* Problem description:
If a line in the records contains the string "from", show that line.

* Source material:
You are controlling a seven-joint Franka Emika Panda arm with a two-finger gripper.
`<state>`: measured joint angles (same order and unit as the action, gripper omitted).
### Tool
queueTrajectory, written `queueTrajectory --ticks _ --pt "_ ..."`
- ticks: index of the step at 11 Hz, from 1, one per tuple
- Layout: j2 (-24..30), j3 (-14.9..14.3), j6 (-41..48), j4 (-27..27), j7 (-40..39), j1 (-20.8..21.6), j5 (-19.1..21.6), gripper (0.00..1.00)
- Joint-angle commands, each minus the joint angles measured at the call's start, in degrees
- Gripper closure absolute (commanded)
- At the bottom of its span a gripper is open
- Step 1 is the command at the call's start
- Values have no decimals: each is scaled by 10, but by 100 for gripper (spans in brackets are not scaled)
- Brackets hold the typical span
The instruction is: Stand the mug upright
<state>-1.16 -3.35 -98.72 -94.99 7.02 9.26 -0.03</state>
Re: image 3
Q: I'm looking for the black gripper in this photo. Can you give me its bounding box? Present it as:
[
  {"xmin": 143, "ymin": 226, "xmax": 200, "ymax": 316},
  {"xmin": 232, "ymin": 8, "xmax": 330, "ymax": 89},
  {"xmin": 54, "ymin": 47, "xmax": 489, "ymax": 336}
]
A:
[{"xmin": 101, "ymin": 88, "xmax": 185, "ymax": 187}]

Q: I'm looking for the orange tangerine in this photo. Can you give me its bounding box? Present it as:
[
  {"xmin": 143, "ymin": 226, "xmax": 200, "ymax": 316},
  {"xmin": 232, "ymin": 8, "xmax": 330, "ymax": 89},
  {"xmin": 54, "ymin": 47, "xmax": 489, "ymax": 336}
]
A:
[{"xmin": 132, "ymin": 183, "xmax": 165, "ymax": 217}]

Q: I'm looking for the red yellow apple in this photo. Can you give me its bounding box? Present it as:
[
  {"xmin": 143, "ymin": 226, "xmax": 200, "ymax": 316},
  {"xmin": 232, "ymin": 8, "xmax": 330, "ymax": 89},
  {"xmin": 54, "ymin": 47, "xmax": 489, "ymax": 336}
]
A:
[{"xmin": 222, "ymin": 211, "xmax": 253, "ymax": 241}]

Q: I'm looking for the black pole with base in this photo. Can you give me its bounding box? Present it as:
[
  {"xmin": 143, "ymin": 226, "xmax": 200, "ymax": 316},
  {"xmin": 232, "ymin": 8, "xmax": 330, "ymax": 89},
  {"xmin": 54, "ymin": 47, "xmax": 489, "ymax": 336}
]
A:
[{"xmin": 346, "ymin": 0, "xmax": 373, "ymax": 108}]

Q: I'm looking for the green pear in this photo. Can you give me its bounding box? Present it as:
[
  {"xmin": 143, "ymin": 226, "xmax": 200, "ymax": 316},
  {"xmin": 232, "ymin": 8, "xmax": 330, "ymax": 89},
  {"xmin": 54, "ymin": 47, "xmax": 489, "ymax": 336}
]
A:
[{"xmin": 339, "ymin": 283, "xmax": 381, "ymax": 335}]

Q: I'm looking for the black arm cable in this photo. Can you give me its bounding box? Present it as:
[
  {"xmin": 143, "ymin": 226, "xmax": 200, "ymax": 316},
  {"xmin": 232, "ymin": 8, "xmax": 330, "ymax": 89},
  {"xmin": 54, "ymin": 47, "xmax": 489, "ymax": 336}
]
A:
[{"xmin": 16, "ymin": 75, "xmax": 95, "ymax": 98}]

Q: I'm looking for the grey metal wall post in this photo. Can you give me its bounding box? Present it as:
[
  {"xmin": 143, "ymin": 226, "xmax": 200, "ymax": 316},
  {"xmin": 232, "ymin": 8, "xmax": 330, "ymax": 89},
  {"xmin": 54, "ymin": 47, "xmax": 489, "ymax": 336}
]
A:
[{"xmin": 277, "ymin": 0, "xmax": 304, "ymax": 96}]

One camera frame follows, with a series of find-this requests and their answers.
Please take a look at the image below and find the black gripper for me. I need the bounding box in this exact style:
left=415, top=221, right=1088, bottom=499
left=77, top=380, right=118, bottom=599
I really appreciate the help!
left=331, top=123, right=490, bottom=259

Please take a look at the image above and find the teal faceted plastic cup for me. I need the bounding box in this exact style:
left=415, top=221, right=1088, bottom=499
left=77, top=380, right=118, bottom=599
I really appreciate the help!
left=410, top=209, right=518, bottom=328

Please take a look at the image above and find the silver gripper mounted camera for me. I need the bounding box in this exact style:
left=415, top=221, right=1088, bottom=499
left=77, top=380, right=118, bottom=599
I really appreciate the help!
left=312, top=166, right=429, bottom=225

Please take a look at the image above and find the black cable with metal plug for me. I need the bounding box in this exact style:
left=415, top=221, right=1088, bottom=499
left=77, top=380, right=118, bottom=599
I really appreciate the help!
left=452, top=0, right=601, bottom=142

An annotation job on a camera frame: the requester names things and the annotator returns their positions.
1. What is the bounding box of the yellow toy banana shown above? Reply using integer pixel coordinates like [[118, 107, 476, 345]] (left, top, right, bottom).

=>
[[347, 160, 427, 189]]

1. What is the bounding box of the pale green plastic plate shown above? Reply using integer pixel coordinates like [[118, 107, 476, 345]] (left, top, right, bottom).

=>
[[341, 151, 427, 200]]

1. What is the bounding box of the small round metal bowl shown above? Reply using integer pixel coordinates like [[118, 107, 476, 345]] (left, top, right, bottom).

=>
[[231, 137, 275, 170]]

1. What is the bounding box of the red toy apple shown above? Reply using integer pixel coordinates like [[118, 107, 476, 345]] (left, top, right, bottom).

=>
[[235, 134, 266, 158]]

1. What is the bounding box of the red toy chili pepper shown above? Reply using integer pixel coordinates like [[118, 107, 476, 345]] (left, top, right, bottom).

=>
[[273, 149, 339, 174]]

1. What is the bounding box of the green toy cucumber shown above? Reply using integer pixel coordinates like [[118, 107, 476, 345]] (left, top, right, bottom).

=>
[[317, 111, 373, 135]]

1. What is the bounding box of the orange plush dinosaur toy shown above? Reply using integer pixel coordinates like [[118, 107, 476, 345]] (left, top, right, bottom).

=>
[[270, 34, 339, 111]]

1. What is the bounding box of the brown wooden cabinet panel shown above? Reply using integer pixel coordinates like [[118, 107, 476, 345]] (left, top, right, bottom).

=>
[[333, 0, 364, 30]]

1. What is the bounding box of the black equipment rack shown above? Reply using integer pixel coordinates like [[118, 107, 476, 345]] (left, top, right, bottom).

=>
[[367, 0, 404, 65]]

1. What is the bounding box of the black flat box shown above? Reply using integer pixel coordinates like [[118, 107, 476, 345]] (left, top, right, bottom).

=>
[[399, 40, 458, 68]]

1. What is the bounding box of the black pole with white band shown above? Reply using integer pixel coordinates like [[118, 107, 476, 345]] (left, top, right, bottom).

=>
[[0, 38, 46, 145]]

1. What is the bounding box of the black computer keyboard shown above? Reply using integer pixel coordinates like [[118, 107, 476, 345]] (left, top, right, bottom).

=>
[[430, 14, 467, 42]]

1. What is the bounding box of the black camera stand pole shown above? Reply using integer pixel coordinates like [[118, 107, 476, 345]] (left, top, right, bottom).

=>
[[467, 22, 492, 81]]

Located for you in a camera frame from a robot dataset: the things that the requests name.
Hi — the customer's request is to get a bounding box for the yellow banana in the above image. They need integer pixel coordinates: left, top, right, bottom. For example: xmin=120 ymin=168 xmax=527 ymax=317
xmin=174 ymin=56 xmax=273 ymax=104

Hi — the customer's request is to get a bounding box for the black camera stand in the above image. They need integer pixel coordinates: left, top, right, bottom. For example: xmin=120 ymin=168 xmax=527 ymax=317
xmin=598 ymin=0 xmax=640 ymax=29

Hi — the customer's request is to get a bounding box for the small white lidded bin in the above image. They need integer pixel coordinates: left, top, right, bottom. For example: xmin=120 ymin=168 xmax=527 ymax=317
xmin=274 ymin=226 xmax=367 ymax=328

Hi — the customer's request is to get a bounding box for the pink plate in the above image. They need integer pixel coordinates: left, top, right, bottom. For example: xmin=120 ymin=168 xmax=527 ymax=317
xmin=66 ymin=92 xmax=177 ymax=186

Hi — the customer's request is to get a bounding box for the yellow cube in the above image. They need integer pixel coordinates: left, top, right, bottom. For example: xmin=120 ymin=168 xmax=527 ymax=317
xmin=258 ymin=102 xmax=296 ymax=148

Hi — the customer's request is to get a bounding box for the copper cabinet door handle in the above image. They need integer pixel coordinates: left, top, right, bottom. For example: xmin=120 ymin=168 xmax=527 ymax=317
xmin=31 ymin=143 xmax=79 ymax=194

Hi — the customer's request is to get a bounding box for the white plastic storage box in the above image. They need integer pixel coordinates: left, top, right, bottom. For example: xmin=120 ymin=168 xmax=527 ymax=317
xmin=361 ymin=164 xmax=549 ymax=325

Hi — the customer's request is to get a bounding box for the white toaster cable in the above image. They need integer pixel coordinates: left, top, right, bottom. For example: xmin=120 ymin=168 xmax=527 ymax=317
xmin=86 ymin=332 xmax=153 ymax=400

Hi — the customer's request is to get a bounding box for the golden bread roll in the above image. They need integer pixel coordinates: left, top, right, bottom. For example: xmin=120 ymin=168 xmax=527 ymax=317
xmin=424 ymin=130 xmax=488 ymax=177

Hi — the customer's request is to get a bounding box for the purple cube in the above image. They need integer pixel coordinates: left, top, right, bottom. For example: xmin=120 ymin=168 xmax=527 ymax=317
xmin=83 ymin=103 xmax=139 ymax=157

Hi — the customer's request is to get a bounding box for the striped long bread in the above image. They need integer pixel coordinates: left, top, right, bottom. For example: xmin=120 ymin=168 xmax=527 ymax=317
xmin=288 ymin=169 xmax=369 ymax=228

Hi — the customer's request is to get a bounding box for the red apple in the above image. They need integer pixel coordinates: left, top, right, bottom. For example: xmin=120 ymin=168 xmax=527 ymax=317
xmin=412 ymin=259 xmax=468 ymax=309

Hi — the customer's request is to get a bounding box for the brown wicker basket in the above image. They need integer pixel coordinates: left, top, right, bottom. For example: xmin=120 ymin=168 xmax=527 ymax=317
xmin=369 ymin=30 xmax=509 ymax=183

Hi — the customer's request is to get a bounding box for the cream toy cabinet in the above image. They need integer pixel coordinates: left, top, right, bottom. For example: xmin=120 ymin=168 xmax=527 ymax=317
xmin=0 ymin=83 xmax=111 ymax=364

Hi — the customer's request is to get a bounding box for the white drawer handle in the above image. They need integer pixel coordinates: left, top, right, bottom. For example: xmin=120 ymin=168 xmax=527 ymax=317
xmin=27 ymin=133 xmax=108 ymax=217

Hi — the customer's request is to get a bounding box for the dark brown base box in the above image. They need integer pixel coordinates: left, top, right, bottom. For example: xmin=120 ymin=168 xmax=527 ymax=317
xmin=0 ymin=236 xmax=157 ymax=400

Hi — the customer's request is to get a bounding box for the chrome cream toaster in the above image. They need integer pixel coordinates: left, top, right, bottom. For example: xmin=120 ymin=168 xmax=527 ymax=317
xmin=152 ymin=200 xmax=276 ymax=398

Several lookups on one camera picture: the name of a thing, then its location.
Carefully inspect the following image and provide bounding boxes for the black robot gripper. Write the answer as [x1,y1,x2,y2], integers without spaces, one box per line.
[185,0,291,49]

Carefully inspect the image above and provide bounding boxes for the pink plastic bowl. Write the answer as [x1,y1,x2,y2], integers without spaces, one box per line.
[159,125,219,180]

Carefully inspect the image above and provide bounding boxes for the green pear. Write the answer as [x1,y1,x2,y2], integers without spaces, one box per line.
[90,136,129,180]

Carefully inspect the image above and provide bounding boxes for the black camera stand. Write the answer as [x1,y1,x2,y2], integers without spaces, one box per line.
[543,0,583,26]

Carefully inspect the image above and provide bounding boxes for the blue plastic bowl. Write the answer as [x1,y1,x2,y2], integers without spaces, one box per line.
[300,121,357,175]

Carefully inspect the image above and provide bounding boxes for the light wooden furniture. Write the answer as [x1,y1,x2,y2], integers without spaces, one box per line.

* Answer below:
- ticks: index of the step at 11 Hz, from 1, one per tuple
Located for you in a camera frame from a robot dataset: the things that the requests name.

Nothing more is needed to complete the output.